Line by line, write out the material exactly.

Given information
########################################

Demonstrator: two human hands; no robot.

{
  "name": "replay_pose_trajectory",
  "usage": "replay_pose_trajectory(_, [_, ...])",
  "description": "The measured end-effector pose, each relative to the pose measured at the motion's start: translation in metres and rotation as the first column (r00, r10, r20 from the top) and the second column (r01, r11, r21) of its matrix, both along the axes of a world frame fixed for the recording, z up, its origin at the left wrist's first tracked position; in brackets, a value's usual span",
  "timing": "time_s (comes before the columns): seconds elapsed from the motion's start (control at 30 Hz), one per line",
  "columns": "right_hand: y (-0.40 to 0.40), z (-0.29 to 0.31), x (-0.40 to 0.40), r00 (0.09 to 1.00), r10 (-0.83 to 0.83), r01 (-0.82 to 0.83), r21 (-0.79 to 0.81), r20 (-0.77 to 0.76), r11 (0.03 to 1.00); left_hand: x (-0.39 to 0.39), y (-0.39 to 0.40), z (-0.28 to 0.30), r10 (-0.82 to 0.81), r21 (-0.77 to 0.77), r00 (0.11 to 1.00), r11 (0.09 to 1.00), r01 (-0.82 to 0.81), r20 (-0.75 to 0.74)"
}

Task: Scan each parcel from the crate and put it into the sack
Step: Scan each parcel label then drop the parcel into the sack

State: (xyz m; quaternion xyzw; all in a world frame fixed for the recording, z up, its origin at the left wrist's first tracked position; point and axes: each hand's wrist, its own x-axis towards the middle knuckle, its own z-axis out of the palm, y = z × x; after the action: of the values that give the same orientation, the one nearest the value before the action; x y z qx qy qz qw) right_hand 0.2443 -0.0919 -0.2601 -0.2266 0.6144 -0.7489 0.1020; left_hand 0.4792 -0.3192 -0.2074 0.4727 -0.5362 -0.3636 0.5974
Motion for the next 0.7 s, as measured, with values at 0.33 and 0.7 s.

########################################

Your response
Demonstrator: two human hands; no robot.

{
  "name": "replay_pose_trajectory",
  "usage": "replay_pose_trajectory(_, [_, ...])",
  "description": "The measured end-effector pose, each relative to the pose measured at the motion's start: translation in metres and rotation as the first column (r00, r10, r20 from the top) and the second column (r01, r11, r21) of its matrix, both along the axes of a world frame fixed for the recording, z up, its origin at the left wrist's first tracked position; in brackets, a value's usual span",
  "timing": "time_s (comes before the columns): seconds elapsed from the motion's start (control at 30 Hz), one per line",
  "columns": "right_hand: y (-0.40 to 0.40), z (-0.29 to 0.31), x (-0.40 to 0.40), r00 (0.09 to 1.00), r10 (-0.83 to 0.83), r01 (-0.82 to 0.83), r21 (-0.79 to 0.81), r20 (-0.77 to 0.76), r11 (0.03 to 1.00); left_hand: x (-0.39 to 0.39), y (-0.39 to 0.40), z (-0.28 to 0.30), r10 (-0.82 to 0.81), r21 (-0.77 to 0.77), r00 (0.11 to 1.00), r11 (0.09 to 1.00), r01 (-0.82 to 0.81), r20 (-0.75 to 0.74)"
}

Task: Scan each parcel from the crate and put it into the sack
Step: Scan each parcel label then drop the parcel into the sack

State: (xyz m; quaternion xyzw; all in a world frame fixed for the recording, z up, its origin at the left wrist's first tracked position; point and axes: each hand's wrist, its own x-axis towards the middle knuckle, its own z-axis out of the palm, y = z × x; after the action: of the values that give the same orientation, the one nearest the value before the action; x y z qx qy qz qw) right_hand 0.2443 -0.0919 -0.2601 -0.2266 0.6144 -0.7489 0.1020; left_hand 0.4792 -0.3192 -0.2074 0.4727 -0.5362 -0.3636 0.5974
Motion for the next 0.7 s, as measured, with values at 0.33 and 0.7 s.

This answer requires nothing more.